Monthly Archives: November 2012

Optimisation problems: Choosing a method

In this morning’s Code Coffee meeting, we discussed optimisation methods (for doing things like least-squares minimisation, not for optimising code). This is an extremely common problem in astrophysics – you have some data, and you want to find the model that best fits it. In fact, this is a very common problem in general, and so there are lots of methods out there for handling optimisation. Of course, depending on the type of problem you have, some methods will be better than others. So how do you choose between them? And how do you implement the methods? I’ve summarised some of the discussion we had on these topics below. There’s also a great website with a detailed optimisation guide here.

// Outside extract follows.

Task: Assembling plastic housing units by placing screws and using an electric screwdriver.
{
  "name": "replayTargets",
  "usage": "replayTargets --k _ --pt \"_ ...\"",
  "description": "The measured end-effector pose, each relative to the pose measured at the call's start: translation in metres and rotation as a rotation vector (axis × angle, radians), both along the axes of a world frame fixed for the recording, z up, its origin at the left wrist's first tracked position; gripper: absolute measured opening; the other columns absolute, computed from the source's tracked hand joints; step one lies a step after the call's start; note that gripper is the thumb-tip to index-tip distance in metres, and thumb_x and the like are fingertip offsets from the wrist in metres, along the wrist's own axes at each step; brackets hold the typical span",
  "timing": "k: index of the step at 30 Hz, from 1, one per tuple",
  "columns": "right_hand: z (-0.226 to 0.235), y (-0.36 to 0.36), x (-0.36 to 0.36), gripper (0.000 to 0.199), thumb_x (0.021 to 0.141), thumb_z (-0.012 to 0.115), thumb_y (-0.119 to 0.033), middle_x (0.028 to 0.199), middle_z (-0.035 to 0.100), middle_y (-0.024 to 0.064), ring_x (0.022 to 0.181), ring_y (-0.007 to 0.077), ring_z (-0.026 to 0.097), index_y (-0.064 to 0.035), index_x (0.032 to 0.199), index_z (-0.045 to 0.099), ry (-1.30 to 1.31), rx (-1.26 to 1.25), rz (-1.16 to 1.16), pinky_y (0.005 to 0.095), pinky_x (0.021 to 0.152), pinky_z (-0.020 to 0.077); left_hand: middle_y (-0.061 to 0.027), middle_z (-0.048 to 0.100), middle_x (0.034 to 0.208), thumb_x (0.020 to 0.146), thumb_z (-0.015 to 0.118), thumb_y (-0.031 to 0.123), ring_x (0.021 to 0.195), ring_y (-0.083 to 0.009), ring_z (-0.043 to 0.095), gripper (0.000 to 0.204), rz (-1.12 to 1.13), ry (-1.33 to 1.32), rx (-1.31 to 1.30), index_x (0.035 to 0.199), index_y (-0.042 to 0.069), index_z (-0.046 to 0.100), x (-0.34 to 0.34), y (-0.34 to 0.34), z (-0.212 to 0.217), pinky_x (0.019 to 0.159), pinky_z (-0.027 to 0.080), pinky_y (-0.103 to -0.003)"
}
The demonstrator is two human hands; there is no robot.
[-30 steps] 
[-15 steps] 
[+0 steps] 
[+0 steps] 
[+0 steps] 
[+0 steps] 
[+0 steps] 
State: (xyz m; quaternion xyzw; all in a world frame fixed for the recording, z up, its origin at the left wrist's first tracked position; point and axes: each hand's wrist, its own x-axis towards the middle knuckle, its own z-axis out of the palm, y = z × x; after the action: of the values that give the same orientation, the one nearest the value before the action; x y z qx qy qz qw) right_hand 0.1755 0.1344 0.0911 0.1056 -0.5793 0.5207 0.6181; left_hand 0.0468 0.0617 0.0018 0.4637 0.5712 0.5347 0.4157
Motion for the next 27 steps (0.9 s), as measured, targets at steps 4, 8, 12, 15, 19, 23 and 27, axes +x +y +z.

N.B. I should note that most problems that astrophysicists are interested in involve the optimisation of real functions given data (so-called continuous optimisation). There are vast branches of computer science research concerned with combinatorial optimisation, which I’m not so interested in here.

Choosing which method to use

As I’ve already mentioned, optimisation is a really common problem, so there are very many different optimisation algorithms, most of them with a number of different implementations. Over the course of the meeting, we came up with a basic step-by-step guide to help you choose which method to use:

  1. Is the problem linear? Use a linear method, since these are guaranteed to converge to the right answer (within some tolerance). The Conjugate Gradient method is a good first port of call for general linear problems. If you have a particularly simple problem, you could even directly invert the matrix for your linear operator.
  2. Can the problem be rewritten to be linear? If you can change variables or otherwise re-cast the problem in such a way that it becomes linear, do that and use a linear solver!
  3. Is simple brute-force good enough? Some of the simpler (or at least better-known) optimisation methods are very robust, and some are guaranteed to converge, even for pretty general non-linear problems. If you have a small number of parameters, or not too many data points, it’s often quicker and easier to use one of these. Ryan Houghton recommended four, in order of increasing complexity: Amoeba; Levenberg-Marquardt; NNLS (non-negative least-squares); and BVLS (bound variable least-squares). The first two are discussed in Numerical Recipes, and the latter two have pretty widely-used implementations.
  4. Can you analytically calculate gradients? If you can analytically/cheaply calculate the Jacobian and/or Hessian matrix of your problem (i.e. the derivatives of the function you’re minimising with respect to the model parameters), you can use a gradient-based method. Providing this extra information can result in substantial increases in the speed and convergence properties of the optimiser, so it’s worth doing, especially for larger problems.
  5. Is your problem computationally intensive/complex? Some problems are just too large or too messy to use any of the methods advocated so far, so you’ll have to look at more sophisticated methods with more complex implementations. Fortunately, there are some nice, general libraries that implement lots of fancy algorithms (e.g. NLopt, or some of the codes here).
  6. Do you have access to a supercomputer? If more sophisticated algorithms are still unsuitable, you might have to bite the bullet and just use a brute-force method and a lot of computer time. This can be nasty, especially if you don’t know how long it will take for the optimiser to converge. In this case, you might want to spend some more time thinking about clever ways to simplify your problem.

Interesting implementations

Over the course of the discussion, quite a few nice-looking optimisation libraries were mentioned. I’ve listed a few of them below.

  • NLopt has interfaces for lots of programming languages, and implements a wide range of optimisation algorithms. You can switch between algorithms by simply changing a single line of code.
  • L-BFGS is a limited-memory code for doing constrained and unconstrained large-scale optimisation problems. Consider using this if your problem has lots of parameters, or you have quite a lot of data. There’s also KNITRO from the same author, which looks more advanced.
  • levmar is a nice code for doing Levenberg-Marquardt optimisation, with support for a number of programming languages.
  • NNLS is a non-negative least-squares implementation, and is available for a number of programming languages commonly used in astrophysics. It’s supposed to have pretty good convergence properties.
  • More algorithms are listed here, and particular implementations of them are either listed here, or are only a Google search away.

Properties of optimisation algorithms

  • Convergence: Some algorithms are guaranteed to converge, but that doesn’t mean that they will converge to the correct answer!
  • Constrained optimisation: Sometimes it’s necessary to put constraints into the optimisation problem (e.g. you don’t want the mass of your black hole to go negative). You might be able to avoid doing this if you have a good guess for the starting point of the optimisation, so it’s less likely to wander off into a disallowed region of parameter space. If not, there are a number of methods for performing constrained optimisations, but they tend to be reliable only for linear constraints. Word on the street is that codes capable of handling more complicated non-linear constraints are jealously-guarded Wall Street secrets…

Thanks go to Mark Walker, Joe Zuntz, Min-Su Shin, Sigurd Naess and Ryan Houghton for contributing greatly to this discussion.